**EXERCISE:** Write out all of the entries that follow, word for word, but skip the pictures.

Items from a dataset
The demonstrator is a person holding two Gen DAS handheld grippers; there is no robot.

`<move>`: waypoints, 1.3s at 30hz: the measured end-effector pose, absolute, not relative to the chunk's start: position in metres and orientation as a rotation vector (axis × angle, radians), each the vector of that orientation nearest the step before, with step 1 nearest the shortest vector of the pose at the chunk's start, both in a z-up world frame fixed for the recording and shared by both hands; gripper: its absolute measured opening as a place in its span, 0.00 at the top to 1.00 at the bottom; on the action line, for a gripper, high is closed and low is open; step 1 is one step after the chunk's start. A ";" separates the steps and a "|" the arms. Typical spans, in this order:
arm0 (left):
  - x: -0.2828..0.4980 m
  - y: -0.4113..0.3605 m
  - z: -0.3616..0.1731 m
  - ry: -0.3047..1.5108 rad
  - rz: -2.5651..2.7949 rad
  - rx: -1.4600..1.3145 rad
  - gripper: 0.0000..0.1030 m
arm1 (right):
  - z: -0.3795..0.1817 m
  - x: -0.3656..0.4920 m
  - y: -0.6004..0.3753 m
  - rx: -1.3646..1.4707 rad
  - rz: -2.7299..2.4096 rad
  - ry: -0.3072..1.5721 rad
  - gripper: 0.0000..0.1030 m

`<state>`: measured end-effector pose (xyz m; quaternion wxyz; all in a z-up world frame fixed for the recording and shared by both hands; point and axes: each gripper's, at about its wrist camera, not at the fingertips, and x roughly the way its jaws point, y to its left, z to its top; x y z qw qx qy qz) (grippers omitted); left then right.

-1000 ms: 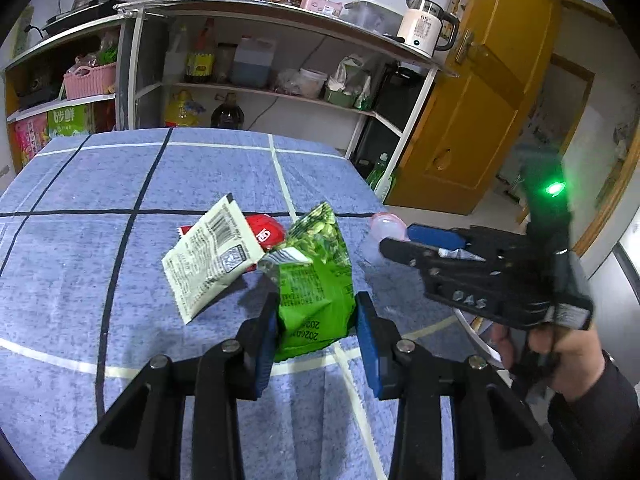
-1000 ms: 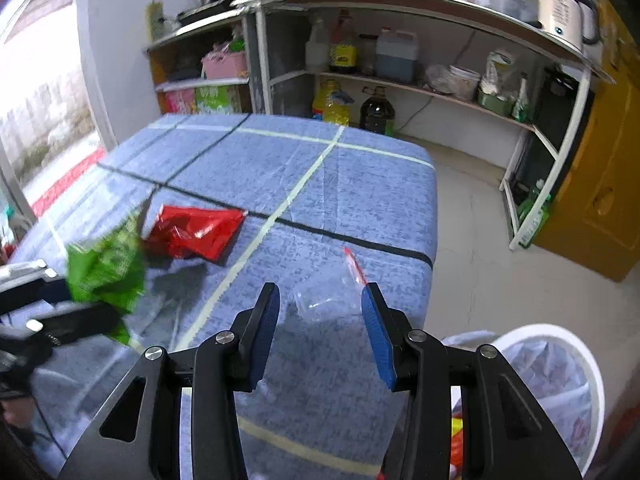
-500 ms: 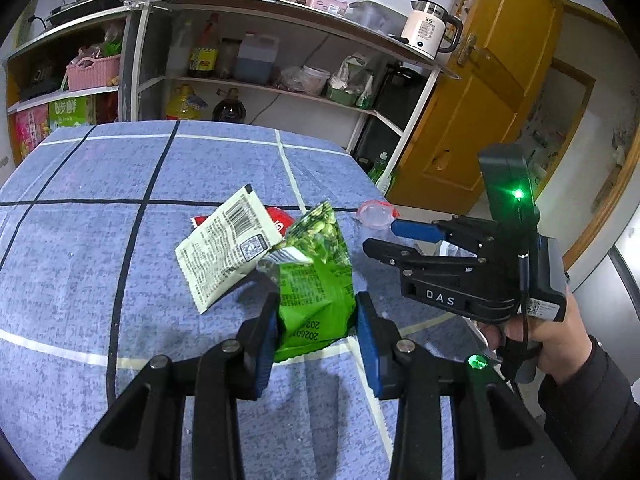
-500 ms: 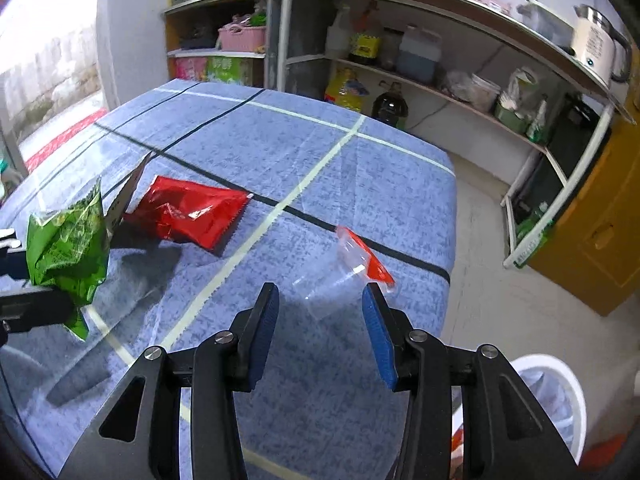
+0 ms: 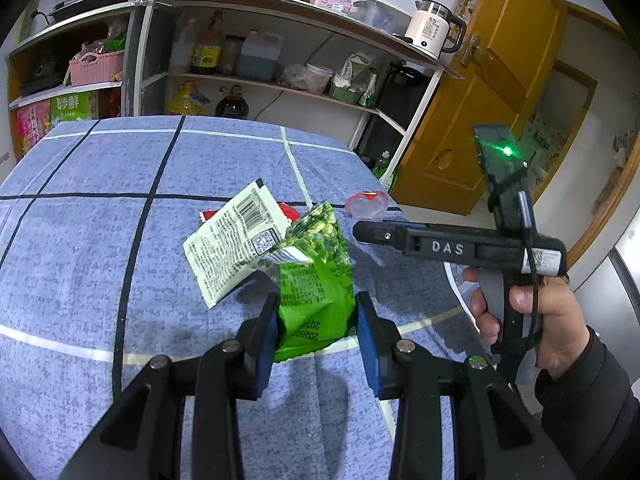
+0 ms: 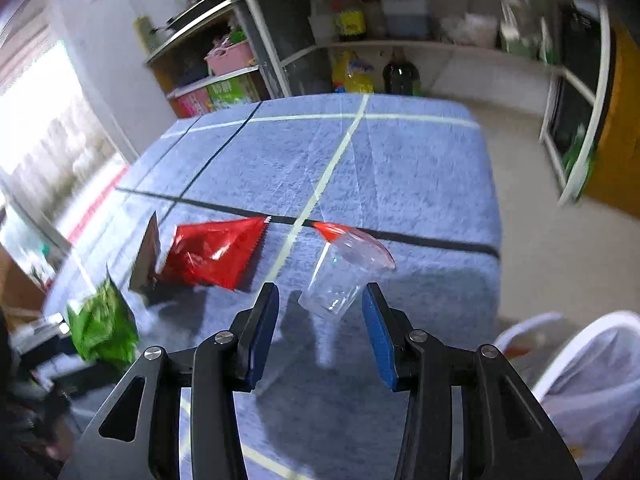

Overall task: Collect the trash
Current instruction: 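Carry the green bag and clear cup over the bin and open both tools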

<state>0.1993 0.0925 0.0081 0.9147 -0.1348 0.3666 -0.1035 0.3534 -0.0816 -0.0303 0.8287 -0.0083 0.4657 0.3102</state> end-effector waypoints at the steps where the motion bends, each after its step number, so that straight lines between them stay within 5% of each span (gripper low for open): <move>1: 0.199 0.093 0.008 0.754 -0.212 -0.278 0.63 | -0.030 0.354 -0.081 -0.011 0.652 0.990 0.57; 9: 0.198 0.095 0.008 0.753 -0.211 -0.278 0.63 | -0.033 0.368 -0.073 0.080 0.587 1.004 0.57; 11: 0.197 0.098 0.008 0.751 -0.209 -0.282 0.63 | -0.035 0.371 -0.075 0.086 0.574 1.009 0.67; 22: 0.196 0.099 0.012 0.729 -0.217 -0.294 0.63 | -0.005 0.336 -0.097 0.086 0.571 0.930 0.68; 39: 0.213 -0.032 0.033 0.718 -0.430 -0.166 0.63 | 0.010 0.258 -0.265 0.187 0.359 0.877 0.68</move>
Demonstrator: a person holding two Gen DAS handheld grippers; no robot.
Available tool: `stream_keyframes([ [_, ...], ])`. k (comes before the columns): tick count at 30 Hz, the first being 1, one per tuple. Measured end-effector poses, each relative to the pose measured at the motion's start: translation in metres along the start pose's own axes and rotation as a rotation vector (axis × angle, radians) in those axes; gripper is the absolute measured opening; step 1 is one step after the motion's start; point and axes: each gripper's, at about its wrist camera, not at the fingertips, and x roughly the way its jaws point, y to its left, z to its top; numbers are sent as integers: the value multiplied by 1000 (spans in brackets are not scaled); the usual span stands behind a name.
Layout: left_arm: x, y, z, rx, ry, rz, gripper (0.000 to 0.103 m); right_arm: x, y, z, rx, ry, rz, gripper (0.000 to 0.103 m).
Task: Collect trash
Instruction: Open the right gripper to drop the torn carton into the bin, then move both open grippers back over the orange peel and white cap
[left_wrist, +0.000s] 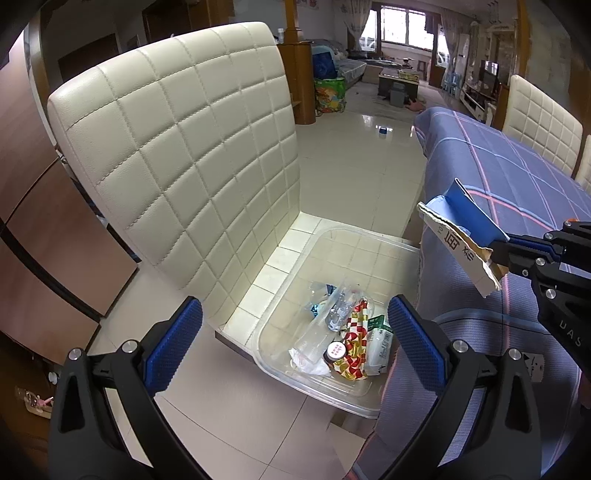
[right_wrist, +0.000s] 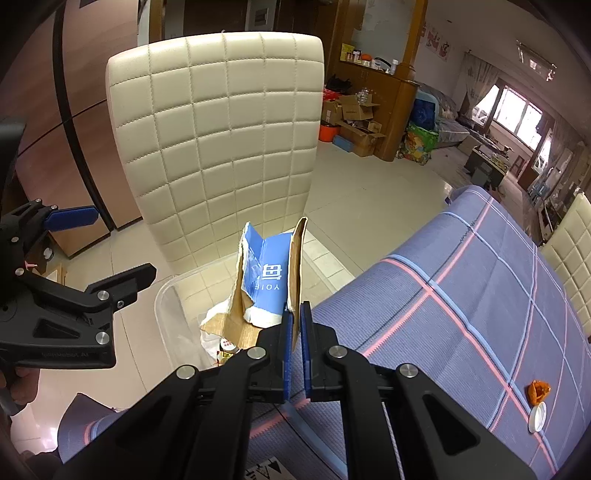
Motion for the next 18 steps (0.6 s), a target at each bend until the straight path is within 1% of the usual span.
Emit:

**RESPONSE:**
The demonstrator is a person holding two Gen DAS handheld grippers; there is no robot.

`<move>`: waypoints, 1.3s at 30hz: the measured end-effector pose, absolute, not relative to the chunk's start: position in metres and orientation as a rotation vector (axis × angle, radians), each the vector of that orientation nearest the step before, with step 1 nearest the shortest vector of the pose at the chunk's start, both in a z-up world frame fixed for the recording and shared by both hands; gripper: its absolute measured opening as a place in its span, 0.00 at the top to 1.00 at the bottom; on the action line, for a gripper, high is closed and low is open; step 1 is one step after the chunk's start. A ";" separates the steps and a "|" the arms. Typical spans, in this order:
arm0 (left):
  - x: -0.2828..0.4980 m
  - y: -0.4113..0.3605 m
  - z: -0.3616..0.1731 m
  - ry: -0.3047..1.5108 rad
  - rz: -2.5651..2.7949 rad
  - rx: -1.4600..1.3145 rad
  - gripper: 0.0000..0.1030 m
arm1 (right):
  - z: -0.3795..0.1817 m
  - x: -0.3656..0.4920 m
  - y: -0.6004..0.3753 m
  - rx: -1.3646..1.4707 rad
  - rz: -2.7299..2.4096 rad
  - ry: -0.3072..1.5721 rad
  - gripper: 0.0000..0.1030 m

`<state>`: measured end-effector pose (xyz m; quaternion wxyz; all in a z-up world frame fixed for the recording and shared by both hands; point and axes: each gripper's, at about its wrist camera, not at the fingertips, and x roughly the way its jaws point, y to its left, z to its top; x y z qw qx qy qz) (grippers omitted); left then right.

-1000 ms: 
-1000 ms: 
-500 ms: 
-500 ms: 
+0 ms: 
+0 ms: 

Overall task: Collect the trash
Current instruction: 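Carry the green bag and clear cup over the bin and open both tools
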
<state>0.1993 0.0925 0.0081 0.9147 -0.1348 0.3666 -0.1035 0.3534 -0.0816 -0.0303 0.8287 -0.0083 0.4657 0.3102</state> end-effector waypoints at the steps where the motion bends, each after its step number, so that straight lines between them stay within 5% of each span (gripper low for open): <move>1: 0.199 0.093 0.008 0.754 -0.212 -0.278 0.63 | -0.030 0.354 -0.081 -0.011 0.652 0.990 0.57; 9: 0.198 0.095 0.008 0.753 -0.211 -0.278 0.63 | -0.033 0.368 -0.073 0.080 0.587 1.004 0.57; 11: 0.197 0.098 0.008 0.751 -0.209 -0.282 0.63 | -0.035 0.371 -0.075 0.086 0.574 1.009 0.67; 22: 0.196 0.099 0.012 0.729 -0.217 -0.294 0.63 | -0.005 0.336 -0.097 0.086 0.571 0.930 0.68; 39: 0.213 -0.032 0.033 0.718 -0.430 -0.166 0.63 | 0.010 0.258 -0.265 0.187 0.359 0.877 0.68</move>
Demonstrator: a person holding two Gen DAS handheld grippers; no robot.
Available tool: `stream_keyframes([ [_, ...], ])`. k (comes before the columns): tick count at 30 Hz, the first being 1, one per tuple. Measured end-effector poses, each relative to the pose measured at the motion's start: translation in metres along the start pose's own axes and rotation as a rotation vector (axis × angle, radians) in those axes; gripper is the absolute measured opening; step 1 is one step after the motion's start; point and axes: each gripper's, at about its wrist camera, not at the fingertips, and x roughly the way its jaws point, y to its left, z to its top; numbers are sent as integers: the value multiplied by 1000 (spans in brackets are not scaled); the usual span stands behind a name.
Layout: left_arm: x, y, z, rx, ry, rz, gripper (0.000 to 0.103 m); right_arm: x, y, z, rx, ry, rz, gripper (0.000 to 0.103 m).
Task: Collect trash
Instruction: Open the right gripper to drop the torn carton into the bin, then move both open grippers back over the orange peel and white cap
[left_wrist, +0.000s] 
[right_wrist, +0.000s] 
Motion for the next 18 steps (0.6 s), a target at each bend until the straight path is within 1% of the usual span.
Emit:

Exercise complete, with nothing further to add.